AIM OF THE EXERCISE: Repeat the data in full and exactly. Leave the pictures out.

SOURCE DATA:
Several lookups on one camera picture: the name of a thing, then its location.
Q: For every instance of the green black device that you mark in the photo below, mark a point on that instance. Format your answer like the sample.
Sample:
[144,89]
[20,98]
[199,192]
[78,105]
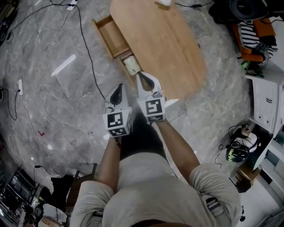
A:
[251,69]

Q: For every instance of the cluttered equipment rack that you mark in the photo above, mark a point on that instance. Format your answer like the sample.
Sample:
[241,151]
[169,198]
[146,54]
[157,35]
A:
[20,199]

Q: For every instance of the wooden table with drawer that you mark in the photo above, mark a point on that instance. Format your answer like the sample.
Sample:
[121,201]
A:
[159,44]

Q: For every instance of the black garment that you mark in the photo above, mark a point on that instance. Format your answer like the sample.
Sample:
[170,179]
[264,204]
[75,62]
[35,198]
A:
[61,186]

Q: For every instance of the white power strip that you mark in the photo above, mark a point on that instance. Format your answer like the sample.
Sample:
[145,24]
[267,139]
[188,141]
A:
[20,87]
[71,5]

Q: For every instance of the white shelf unit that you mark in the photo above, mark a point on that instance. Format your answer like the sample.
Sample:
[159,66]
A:
[270,159]

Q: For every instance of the cardboard box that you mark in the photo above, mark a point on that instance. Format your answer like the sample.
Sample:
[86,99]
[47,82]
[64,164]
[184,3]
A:
[248,174]

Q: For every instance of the white cloth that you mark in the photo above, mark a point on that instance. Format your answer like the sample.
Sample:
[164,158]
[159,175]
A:
[163,2]

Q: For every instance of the wooden drawer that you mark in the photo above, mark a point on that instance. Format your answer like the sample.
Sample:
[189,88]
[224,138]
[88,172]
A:
[111,35]

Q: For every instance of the white cabinet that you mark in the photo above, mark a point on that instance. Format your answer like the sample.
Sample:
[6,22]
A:
[266,99]

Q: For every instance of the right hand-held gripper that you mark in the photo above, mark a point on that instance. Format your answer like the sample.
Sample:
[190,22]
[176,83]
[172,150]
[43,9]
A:
[153,106]

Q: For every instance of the white plastic container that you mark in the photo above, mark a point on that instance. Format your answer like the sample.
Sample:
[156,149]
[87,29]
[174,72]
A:
[132,64]

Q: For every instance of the person's right forearm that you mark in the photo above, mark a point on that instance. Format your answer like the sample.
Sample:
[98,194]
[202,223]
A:
[177,153]

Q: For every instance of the brown wooden chair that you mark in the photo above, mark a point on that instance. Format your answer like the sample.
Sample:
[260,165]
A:
[77,186]

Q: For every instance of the striped black white pillow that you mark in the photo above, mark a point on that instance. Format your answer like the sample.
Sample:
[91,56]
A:
[250,37]

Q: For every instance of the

EXPECTED ANSWER:
Several lookups on one camera picture: the name of a thing, then its location.
Q: For every instance of the green black device that you mark in the photo below, mark a point on that instance. Format your answer like the sample.
Sample:
[144,89]
[20,98]
[199,192]
[78,105]
A:
[251,69]

Q: For every instance of the cluttered equipment rack that you mark in the photo above, mark a point on that instance. Format your answer like the sample.
Sample:
[241,151]
[169,198]
[146,54]
[157,35]
A:
[20,199]

Q: For every instance of the wooden table with drawer that you mark in the photo above, mark a point on that instance. Format your answer like the sample.
Sample:
[121,201]
A:
[159,44]

Q: For every instance of the black garment that you mark in the photo above, mark a point on that instance. Format your answer like the sample.
Sample:
[170,179]
[264,204]
[75,62]
[35,198]
A:
[61,186]

Q: For every instance of the white power strip that you mark in the photo above, mark a point on that instance. Format your answer like the sample.
Sample:
[145,24]
[267,139]
[188,141]
A:
[20,87]
[71,5]

Q: For every instance of the white shelf unit that you mark in the photo above, mark a point on that instance. Format your answer like the sample.
Sample:
[159,66]
A:
[270,159]

Q: For every instance of the cardboard box that you mark in the photo above, mark a point on that instance. Format your answer like the sample.
Sample:
[86,99]
[47,82]
[64,164]
[184,3]
A:
[248,174]

Q: For every instance of the white cloth that you mark in the photo above, mark a point on that instance. Format your answer like the sample.
Sample:
[164,158]
[159,175]
A:
[163,2]

Q: For every instance of the wooden drawer that you mark in the photo above, mark a point on that instance. Format your answer like the sample.
Sample:
[189,88]
[224,138]
[88,172]
A:
[111,35]

Q: For every instance of the white cabinet that you mark in the photo above, mark a point on that instance. Format your answer like the sample.
Sample:
[6,22]
A:
[266,99]

Q: For every instance of the right hand-held gripper that you mark in the photo above, mark a point on that instance. Format your answer like the sample.
Sample:
[190,22]
[176,83]
[172,150]
[43,9]
A:
[153,106]

Q: For every instance of the white plastic container that you mark in the photo above, mark a point on that instance. Format your answer like the sample.
Sample:
[156,149]
[87,29]
[174,72]
A:
[132,64]

Q: For every instance of the person's right forearm that you mark in the photo above, mark a point on that instance. Format your answer like the sample.
Sample:
[98,194]
[202,223]
A:
[177,153]

Q: For every instance of the brown wooden chair that you mark in the photo above, mark a point on that instance. Format your answer like the sample.
Sample:
[260,165]
A:
[77,186]

Q: For every instance of the striped black white pillow that you mark in the photo above, mark a point on that instance. Format your answer like the sample.
Sample:
[91,56]
A:
[250,37]

Q: For every instance of the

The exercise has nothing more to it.